The MLPP recently shared in a blog that dismantling zero-tolerance discipline policies will better serve students and communities, saying in part, “These policies also were having an adverse effect on students of color in particular, with significant racial disparities in suspensions and expulsions that also contribute to lower graduation rates and higher rates of incarceration.”

Now the state is providing more flexibility for schools to consider each situation on a case by case basis. The new state law will require school officials to consider situation-specific factors such as age, disciplinary history, disabilities, behavior and safety of others, before suspending or expelling a child.

The governor’s office says the legislation also encourages restorative justice practices or a lesser punishment as long as the response properly addresses the violation.

MDE has shared a collection of online resources and toolkits for a restorative justice model calling it “a time-tested alternative discipline approach that keeps kids in school, demands direct accountability and builds connections that help students succeed in school and life.” Restorative justice is grounded in peaceful and productive conflict resolution strategies.

Here’s an example (on page 17) MDE shared of traditional (zero-tolerance) discipline versus a school culture grounded in restorative justice practices:

  • A student gets into a minor altercation with a fellow student in the cafeteria.

  • In a traditional zero-tolerance situation a school police officer may be called in to intervene, removing the student from school for the remainder of the day.

  • Using restorative justice student peer mediators and support staff intervene to de-escalate the situation. The students agree to clean the cafeteria during a free period and the student stays after school to meet with their counselor.

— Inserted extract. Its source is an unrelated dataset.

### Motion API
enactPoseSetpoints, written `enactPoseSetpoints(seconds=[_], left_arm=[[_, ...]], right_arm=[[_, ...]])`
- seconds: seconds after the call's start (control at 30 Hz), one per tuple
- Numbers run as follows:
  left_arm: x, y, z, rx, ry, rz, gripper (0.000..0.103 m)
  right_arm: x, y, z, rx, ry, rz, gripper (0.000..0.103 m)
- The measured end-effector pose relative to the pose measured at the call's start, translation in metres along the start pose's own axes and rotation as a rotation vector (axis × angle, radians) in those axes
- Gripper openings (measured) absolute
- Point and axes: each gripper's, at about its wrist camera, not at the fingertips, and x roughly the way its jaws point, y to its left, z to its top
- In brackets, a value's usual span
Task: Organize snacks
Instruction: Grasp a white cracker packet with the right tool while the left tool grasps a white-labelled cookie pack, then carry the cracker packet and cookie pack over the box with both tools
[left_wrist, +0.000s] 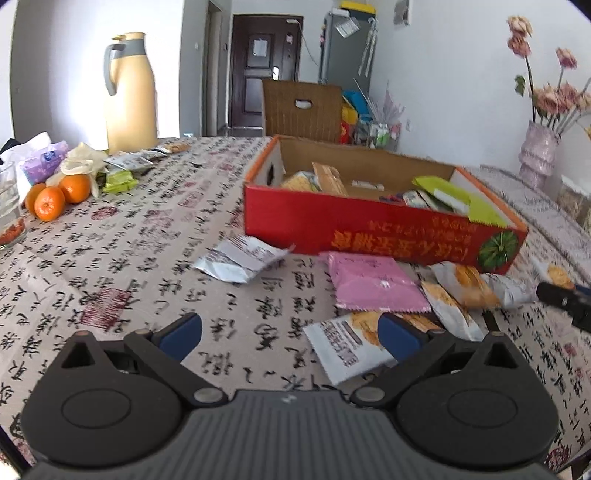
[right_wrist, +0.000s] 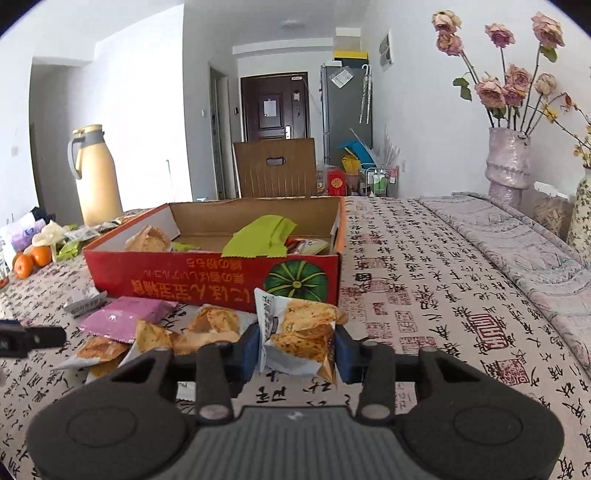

Even with a more flexible discipline approach for Michigan schools, communities will soon be able to see expulsion and suspension data first-hand. Under MDE’s Every Student Succeeds Act (ESSA) plan, a dashboard will share and track data on expulsion and suspension data to show parents if there are disparities.

MDE told Michigan Radio that tracking the data and providing it on the dashboard will be "a very big policy shift that could really help us as a state with our school-to-prison pipeline.”

Want more?

Connect with CMF’s P-20 Education Affinity Group.

Join us in October for Moving the Needle on Chronic Absenteeism, a breakout session developed by the P-20 Education Affinity Group for CMF’s annual conference, Our Common Future, hosted in partnership with MNA and IS.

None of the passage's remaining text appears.